Não seria justo historicamente e pessoalmente esquecer o Instituto Lauro de
Souza Lima e toda sua Equipe de Médicos, Fisioterapeutas, terapeutas
Ocupacionais, Enfermeiros, Sapateiros e etc. que a partir da década de 70 passa
a ocupar sua atenção com a reabilitação com lideranças históricas como os
Doutores Diltor Opromolla e Frank Duerkersen e o Hospital Alfredo da Matta em
Manaus.
Apesar destes esforços, e com a introdução da cura da doença com a
Poliquiomioterapia (PQT) na década de 90, com o tratamento ambulatorial,
gratuito e nacional, o Governo brasileiro manteve sua atenção somente na cura
clinica do doente. Recentemente observa-se a formação de profissionais com
atenção no diagnóstico precoce das incapacidades objetivando sua prevenção,
porém a reabilitação das sequelas instaladas foram deixadas em uma terra de
ninguém. Pelo número elevado de casos que o pais ainda apresenta, sendo que em
alguns locais não sabemos corretamente o número de casos existentes, ou seja, estamos
ainda lutando para diagnosticar e levar tratamento os que necessitam,
principalmente o meio médico possui pouco ou nenhum interesse na reabilitação,
talvez pela falta de formação acadêmica e os pouquíssimos médicos treinados
para atuarem nesta área especifica, ou o somatório dos dois fatores.

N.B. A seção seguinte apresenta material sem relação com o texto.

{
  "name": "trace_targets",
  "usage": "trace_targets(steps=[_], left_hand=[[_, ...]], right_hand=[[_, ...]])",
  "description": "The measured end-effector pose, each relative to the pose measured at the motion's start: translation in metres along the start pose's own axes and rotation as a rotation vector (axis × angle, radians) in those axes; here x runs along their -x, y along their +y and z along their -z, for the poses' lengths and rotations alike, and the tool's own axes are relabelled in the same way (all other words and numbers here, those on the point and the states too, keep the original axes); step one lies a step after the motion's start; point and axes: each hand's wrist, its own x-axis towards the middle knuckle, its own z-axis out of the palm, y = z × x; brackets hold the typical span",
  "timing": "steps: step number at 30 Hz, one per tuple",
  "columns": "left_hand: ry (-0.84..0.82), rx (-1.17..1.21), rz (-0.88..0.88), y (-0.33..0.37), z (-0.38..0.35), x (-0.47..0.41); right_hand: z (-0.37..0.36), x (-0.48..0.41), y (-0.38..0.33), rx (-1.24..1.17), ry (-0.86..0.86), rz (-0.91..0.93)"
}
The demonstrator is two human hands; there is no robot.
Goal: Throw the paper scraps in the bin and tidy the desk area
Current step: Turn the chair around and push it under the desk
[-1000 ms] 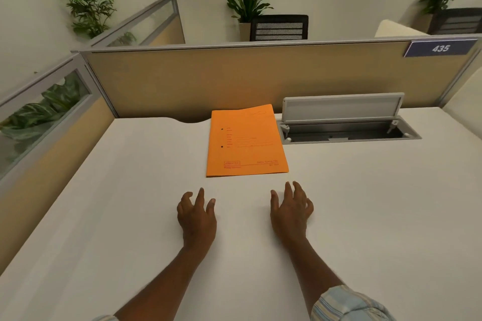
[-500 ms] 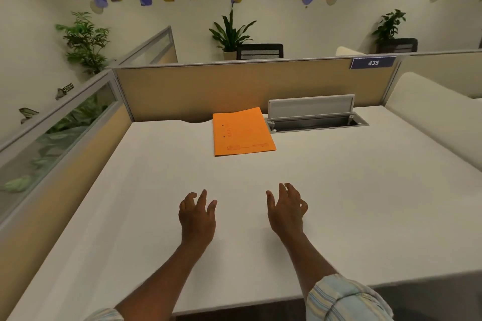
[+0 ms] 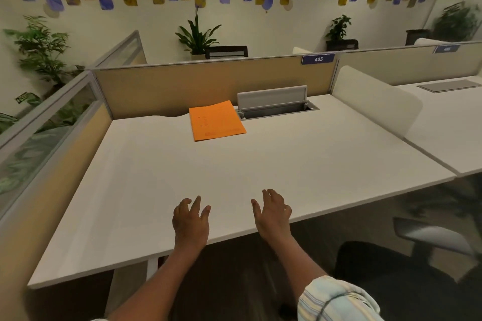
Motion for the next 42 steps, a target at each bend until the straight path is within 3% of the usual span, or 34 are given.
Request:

Chegamos ao séc XXI ainda lutando pela cura, pelo diagnóstico e pela quebra da
corrente de transmissão da Hanseníase, sem perceber que estamos negligenciando
milhares de ex-portadores da doença com incapacidades que os tornam socialmente
incapazes de exercerem seu papel pleno na sociedade como pessoas produtivas,
emocionalmente estáveis, com núcleos familiares constituídos, fato que mantém,
agrava o preconceito e estigma social.
Já é momento, ou passamos este, de iniciar um grande programa de diagnóstico de
incapacidades e reabilitação, tratando o paciente de forma plena, integrada e
completa, com a consequente reinserção social, já que até o momento pouco
fizemos neste sentido.
A cura clinica já existe, agora vamos avançar e tratar questões mais complexas
e abrangentes que são as dores destes cidadãos.